On John Bolz, John Carroll, Perez Hilton, blogging, and making money

John Bolz is the number on Google Trend as this blog post is written. The problem is no one knows why. But one has to use John Bolz and "grover cleveland alexander" to generate traffic, views, and ad revenue for their blogs.

When San Francisco Chronicle Columnist and all-around good man John Carroll wrote about bloggers and wondered how they make money (in "the blog dilemma" which should have been designed to be found in a search), he looked at it, it seemed unknowingly, from the perspective of one who's used to working for someone else.

The most successful bloggers own their own blogs: Perez Hilton comes to mind. Now, if you're going to tell me what you think of Perez' content, you're not going to learn anything, so you're not the person I'm trying to reach.

Perez Hilton owns his own blog, and yet he's "multi-platform:" he has millions of Twitter followers. His videos can be found on his own YouTube channel, where, like me, Perez is a YouTube Partner. That means he earns revenue from his video views. He's got over 62,000 YouTube subscribers as of this writing. Me? I'm just over 5,000 YouTube subscribers, but hey, I love every one of them.

But my point is Perez has his own channel and his own "brand" that's not all in one place. Regardless of what you think about Perez Hilton, you know what you're going to get when you visit his blog. That "brand" has led to offers of up to $20 million for his blog.

What John Carroll missed is a look at the blogger who's an entrepreneur. Before the days of journalists looking for work as bloggers, there were journalists who did blogging, specifically Justin Hall.

Hall's called a pioneer blogger, but the point here is that Justin did his own thing as a blogger and gained fame doing it.

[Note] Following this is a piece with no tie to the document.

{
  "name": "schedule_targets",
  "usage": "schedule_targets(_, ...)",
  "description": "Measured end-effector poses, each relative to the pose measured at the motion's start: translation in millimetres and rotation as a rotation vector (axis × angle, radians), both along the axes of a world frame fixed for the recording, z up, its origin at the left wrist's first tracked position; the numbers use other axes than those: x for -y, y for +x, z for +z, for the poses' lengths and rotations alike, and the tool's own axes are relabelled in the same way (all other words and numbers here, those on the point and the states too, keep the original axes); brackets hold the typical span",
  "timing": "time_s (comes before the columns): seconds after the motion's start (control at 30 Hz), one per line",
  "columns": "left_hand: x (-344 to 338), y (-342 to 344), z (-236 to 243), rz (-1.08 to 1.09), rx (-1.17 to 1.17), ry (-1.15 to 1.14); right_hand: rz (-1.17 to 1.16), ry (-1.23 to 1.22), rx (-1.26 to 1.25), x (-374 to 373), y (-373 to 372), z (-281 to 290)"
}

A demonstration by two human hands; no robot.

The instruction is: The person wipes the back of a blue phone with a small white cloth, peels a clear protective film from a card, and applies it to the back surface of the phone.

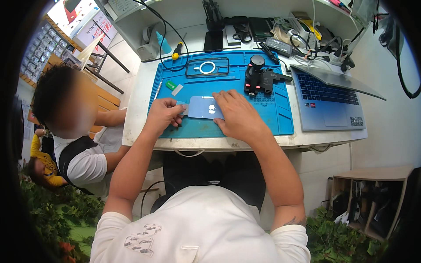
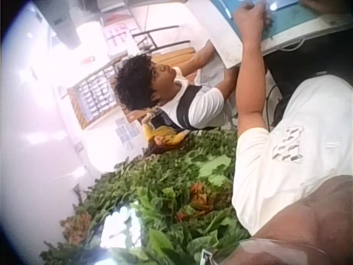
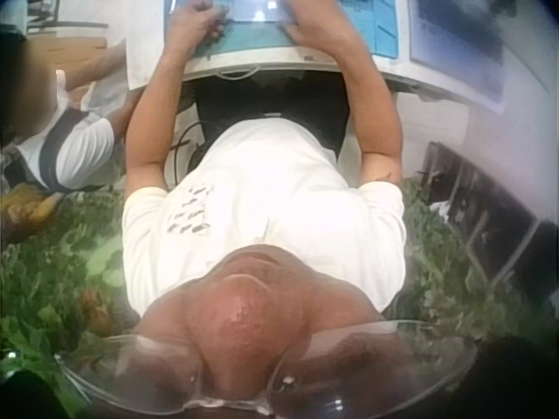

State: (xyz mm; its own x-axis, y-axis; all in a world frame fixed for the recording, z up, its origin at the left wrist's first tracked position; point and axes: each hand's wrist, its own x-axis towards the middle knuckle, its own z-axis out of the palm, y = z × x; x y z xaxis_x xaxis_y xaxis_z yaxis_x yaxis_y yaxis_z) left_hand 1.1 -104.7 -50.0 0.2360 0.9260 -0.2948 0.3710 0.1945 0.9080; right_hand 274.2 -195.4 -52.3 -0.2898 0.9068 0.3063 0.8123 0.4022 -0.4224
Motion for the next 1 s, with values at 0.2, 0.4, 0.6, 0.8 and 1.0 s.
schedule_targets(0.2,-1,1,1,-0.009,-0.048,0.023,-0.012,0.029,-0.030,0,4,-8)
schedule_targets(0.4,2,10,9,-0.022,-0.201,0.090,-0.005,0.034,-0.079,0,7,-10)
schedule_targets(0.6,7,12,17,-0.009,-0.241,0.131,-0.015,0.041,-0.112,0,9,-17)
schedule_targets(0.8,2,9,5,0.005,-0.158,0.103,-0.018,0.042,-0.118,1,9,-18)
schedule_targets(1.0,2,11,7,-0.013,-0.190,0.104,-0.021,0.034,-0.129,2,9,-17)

I encourage people who blog at Zennie62.com, or any of the blogs in the Zennie62 network, to maintain or start their own blogs and cross post their work to mine. I want each person to grow their own online value. That's what John Carroll, ever the good man, misses. But it's also my fault for not following up with Carroll on my desire to video interview him

See, John Carroll is a star. Like many long-time journalists and columnists he has a following, but he's not "branded" in the way Perez Hilton is. He's not on video or mobile devices. He doesn't have his own widget. He should have all of this, and more.

In short, John Carroll doesn't have that set of platforms that, added together with respect to traffic, he can sell for money, or make money from. It's a welcome direction given the shrinking print media industry.

The problem is the death of print media is forcing people online, where they're quite literally lost in Internet space. Many people: journalists, publicists, and public relations specialists, are totally lost.

And they're not helped by those who are in the same professions who take money from them with these seminars and panel discussions, claiming that they know the Internet way, when in point of fact, those same persons don't even have a clear Internet presence and brand. So, it becomes the blind leading the blind, and both eventually get frustrated either because they aren't making real money or the people have realized they don't know and have stopped paying them.

If you are asked to pay over $100 to attend a social media "how-to" function, run, don't walk, to the nearest exit. Don't do it.

Just do what Former San Francisco Chronicle Columnist Glenn Dickey did, and at my pushing, about five years ago: he started his own website called Glenn Dickey.com. Plus, he's at Examiner.com And while I think he could improve on his Internet presence and website monetization by a ton, he's at least created an online home that has some value (the paywall's a bad idea). The Examiner gives him another platform that helps drive awareness of the "Glenn Dickey" brand and thus, get more traffic.

So, John Carroll, you can make money blogging, but you've got to have your own blog and brand. In short, you have to think not in terms of working for someone else, but in terms building your own media business.